> **TASK STATEMENT**: Starting at the first line of the data below, repeat each line word for word up to and including the line with "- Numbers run".

** Opening INFORMATION SHOWN block **

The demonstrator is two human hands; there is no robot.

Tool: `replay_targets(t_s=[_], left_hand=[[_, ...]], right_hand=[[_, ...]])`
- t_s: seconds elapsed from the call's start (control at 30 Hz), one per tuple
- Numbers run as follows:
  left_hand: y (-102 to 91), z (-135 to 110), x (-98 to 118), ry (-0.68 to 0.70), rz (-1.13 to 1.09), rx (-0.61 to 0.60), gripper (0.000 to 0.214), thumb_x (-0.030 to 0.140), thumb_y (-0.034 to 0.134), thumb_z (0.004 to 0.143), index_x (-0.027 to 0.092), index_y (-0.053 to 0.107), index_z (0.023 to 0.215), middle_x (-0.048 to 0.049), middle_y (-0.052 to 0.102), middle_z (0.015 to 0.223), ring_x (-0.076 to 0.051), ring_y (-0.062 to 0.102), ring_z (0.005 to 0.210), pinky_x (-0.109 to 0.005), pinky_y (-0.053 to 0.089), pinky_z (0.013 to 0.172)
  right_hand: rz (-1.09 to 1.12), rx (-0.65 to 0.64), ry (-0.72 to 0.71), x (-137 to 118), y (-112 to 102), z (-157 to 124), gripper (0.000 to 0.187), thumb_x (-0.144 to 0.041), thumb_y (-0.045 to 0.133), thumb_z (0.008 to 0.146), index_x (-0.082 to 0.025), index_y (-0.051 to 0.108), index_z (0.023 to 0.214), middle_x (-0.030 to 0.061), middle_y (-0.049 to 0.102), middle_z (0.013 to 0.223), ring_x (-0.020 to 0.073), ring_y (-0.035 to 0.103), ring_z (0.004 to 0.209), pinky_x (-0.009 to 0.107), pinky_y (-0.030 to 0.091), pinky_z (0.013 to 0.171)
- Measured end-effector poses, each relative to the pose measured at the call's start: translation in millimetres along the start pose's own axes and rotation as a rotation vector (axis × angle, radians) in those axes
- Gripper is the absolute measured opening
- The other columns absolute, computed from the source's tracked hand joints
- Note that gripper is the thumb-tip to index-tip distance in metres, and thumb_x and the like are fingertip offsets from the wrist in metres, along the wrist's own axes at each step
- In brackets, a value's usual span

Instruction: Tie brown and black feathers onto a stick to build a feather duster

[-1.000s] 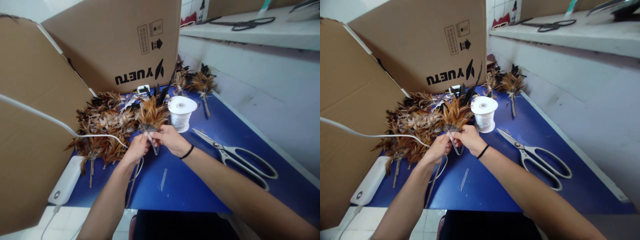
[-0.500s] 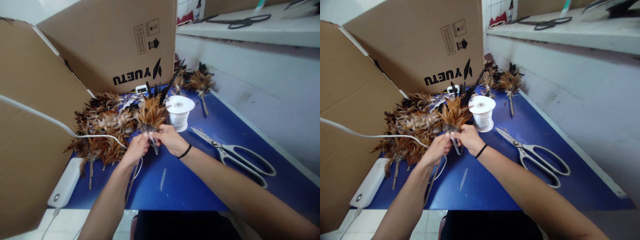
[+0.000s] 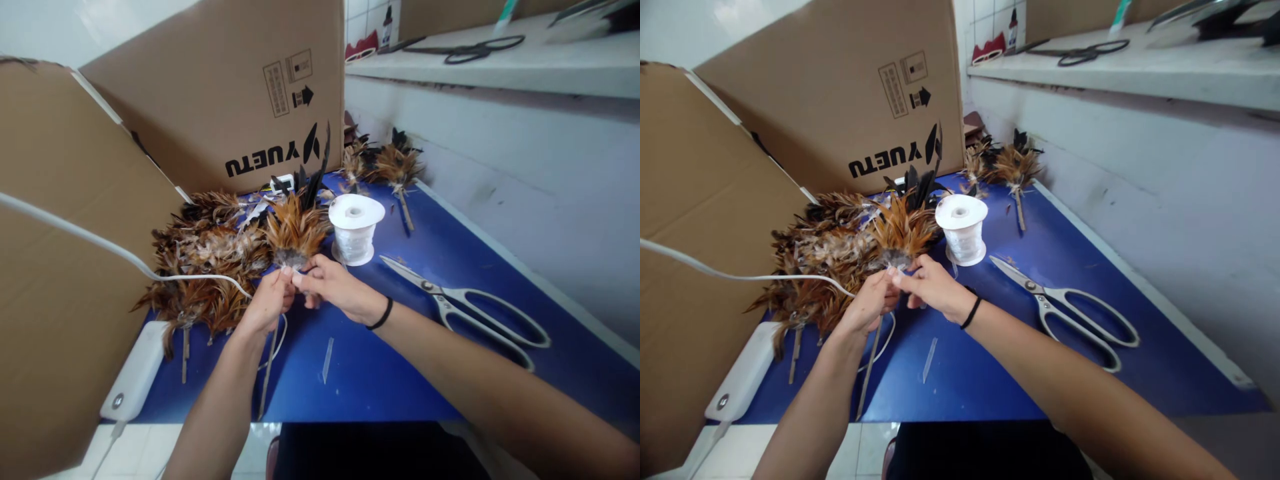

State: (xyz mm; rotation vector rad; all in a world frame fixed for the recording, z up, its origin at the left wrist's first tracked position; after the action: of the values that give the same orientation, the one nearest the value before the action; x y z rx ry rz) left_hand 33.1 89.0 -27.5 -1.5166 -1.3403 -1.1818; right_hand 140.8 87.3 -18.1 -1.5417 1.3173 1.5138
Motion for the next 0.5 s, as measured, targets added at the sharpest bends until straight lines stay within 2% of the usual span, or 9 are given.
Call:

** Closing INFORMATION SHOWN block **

> **EXERCISE RESULT**:
The demonstrator is two human hands; there is no robot.

Tool: `replay_targets(t_s=[_], left_hand=[[_, ...]], right_hand=[[_, ...]])`
- t_s: seconds elapsed from the call's start (control at 30 Hz), one per tuple
- Numbers run as follows:

Nothing further is needed for this exercise.